Treating Intractable Diarrhea in Calves and Improving Intestinal Microflora

Diarrhea is common in calves and causes enormous financial losses to the livestock industry worldwide. Antibiotics are often used to treat this, but it causes harmful side effects. A research group addressed this problem by exploring an alternative method. Feces from healthy donors were analysed before being transplanted into calves suffering from diarrhea in a process called fecal microbiota transplantation.

An illustration of FMT to cure calves with intractable diarrhea.

Diarrhea is common in calves and causes enormous financial losses to the livestock industry worldwide. Antibiotics have been widely used to treat this enteric disease. Yet, improper use of antibiotics for industrial animals not only disturbs their indigenous microbiome - the collection of healthy bacteria stored in their bodies - but also leads to antibiotic-resistant bacteria on farms.

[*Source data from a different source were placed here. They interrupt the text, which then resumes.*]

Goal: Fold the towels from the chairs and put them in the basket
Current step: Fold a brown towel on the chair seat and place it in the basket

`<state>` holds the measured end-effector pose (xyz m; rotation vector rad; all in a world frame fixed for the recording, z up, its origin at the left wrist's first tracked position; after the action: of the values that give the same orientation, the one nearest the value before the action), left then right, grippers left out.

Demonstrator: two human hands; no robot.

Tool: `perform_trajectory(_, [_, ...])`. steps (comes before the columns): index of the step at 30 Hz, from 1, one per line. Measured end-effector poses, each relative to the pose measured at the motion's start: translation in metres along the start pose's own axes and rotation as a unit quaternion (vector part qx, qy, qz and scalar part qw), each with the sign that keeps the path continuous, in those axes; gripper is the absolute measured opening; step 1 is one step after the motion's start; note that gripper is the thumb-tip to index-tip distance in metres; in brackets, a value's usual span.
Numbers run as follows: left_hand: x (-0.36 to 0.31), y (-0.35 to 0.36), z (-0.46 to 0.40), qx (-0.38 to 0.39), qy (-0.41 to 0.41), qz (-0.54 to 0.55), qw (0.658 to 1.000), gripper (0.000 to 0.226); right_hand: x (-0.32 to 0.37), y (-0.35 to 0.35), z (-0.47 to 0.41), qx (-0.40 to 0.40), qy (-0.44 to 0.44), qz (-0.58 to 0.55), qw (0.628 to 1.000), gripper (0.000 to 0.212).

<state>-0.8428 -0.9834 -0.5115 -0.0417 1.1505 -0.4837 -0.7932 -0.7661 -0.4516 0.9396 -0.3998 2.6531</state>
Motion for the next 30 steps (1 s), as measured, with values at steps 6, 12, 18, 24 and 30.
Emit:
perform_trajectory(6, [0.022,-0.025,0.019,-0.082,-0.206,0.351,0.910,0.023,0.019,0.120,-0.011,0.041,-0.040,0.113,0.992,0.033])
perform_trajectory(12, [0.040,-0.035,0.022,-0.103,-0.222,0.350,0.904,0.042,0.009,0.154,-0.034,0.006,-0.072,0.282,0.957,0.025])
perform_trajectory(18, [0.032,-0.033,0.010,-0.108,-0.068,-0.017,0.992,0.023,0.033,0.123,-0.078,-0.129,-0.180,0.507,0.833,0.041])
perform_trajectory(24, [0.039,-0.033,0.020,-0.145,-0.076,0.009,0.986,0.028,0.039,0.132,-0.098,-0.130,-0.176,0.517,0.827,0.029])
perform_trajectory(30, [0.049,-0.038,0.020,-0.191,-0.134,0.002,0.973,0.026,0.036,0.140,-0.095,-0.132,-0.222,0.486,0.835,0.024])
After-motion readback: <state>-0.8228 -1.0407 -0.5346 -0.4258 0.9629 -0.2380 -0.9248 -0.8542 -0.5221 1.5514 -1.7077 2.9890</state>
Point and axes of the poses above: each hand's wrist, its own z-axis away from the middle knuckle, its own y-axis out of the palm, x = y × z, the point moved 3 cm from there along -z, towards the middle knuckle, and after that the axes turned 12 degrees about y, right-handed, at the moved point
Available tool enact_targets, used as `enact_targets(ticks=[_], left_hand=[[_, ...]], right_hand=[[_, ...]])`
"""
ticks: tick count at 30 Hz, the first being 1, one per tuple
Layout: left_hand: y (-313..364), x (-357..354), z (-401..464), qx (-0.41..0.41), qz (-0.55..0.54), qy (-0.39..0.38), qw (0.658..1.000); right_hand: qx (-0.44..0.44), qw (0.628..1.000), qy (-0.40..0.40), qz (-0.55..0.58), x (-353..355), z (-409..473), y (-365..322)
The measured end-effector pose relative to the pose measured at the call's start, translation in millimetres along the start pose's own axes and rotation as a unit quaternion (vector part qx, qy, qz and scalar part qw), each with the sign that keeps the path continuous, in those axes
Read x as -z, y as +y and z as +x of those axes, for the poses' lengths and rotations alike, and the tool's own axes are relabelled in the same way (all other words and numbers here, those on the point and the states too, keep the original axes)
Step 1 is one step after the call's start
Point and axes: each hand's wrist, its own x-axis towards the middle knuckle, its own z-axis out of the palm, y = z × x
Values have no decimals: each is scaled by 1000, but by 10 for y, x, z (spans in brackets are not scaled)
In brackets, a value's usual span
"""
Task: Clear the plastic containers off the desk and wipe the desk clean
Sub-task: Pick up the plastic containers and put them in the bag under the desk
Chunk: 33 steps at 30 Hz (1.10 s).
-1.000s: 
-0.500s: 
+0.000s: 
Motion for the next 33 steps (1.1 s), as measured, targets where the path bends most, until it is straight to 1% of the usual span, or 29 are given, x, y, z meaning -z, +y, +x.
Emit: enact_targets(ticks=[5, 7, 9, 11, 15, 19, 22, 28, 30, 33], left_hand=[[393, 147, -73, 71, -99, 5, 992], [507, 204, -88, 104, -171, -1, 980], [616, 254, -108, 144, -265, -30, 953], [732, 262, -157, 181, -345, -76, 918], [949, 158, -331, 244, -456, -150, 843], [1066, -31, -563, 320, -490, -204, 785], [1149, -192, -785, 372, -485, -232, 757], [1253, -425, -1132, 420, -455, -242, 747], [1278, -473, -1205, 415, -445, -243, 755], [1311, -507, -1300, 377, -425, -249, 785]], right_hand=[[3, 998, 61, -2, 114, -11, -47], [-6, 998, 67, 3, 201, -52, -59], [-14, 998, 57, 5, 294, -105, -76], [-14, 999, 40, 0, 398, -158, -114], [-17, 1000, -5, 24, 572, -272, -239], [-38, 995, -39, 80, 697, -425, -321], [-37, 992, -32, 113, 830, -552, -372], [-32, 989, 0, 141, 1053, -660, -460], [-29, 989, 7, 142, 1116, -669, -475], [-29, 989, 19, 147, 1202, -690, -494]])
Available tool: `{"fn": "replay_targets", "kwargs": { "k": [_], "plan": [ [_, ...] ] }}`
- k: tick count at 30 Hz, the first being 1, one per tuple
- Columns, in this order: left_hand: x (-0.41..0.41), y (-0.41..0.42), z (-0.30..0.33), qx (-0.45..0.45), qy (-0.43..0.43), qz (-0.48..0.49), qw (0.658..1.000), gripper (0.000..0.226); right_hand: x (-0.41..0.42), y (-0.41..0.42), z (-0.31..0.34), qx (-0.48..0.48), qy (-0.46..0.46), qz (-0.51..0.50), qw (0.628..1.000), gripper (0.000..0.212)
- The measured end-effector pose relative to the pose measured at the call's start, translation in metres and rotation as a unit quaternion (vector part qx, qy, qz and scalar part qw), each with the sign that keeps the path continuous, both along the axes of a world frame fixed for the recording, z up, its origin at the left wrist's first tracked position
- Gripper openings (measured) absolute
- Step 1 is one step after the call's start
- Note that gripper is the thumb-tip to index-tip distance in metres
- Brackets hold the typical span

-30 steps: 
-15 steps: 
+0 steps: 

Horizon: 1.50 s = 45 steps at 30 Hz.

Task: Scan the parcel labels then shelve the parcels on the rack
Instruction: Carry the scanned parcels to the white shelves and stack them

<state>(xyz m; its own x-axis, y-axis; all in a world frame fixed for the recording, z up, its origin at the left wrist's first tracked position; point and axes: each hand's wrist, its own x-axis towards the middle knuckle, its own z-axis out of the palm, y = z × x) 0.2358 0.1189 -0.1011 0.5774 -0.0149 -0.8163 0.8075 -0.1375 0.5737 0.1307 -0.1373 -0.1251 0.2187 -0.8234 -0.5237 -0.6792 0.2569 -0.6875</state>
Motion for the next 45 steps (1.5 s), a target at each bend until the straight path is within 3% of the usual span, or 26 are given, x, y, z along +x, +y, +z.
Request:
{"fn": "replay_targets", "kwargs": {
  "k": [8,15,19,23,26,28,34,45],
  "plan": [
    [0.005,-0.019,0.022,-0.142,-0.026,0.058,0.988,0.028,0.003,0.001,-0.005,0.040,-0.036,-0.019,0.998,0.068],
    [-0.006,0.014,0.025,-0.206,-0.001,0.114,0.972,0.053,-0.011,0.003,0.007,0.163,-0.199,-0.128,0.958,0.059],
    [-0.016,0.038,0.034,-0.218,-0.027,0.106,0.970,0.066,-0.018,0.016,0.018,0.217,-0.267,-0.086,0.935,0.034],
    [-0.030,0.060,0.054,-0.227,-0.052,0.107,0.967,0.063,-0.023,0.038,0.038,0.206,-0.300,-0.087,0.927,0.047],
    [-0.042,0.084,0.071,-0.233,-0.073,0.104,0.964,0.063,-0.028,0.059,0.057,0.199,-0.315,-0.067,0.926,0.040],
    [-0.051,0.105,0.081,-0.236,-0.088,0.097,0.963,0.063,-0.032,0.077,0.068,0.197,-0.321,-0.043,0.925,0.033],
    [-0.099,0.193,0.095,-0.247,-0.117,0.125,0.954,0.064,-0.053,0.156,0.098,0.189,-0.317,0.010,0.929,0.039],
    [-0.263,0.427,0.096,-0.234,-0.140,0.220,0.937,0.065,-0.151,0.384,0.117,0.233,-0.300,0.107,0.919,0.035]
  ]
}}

A research group led by Jahidul Islam and Tomonori Nochi from Tohoku University's Graduate School of Agricultural Science and by Hidekazu Tanaka from Chiba Prefectural Federation of Agricultural Mutual Aid Association set out to promote an alternative strategy to cultivate robust microflora without using antibiotics.

To do so, they harnessed the efficacy of fecal microbiota transplantation (FMT) to treat intractable diarrhea in calves. FMT involves transplanting healthy donor-derived feces into calves with intractable diarrhea. The group was successful in predicting the fecal microorganisms and metabolites that translated into a more efficient FMT.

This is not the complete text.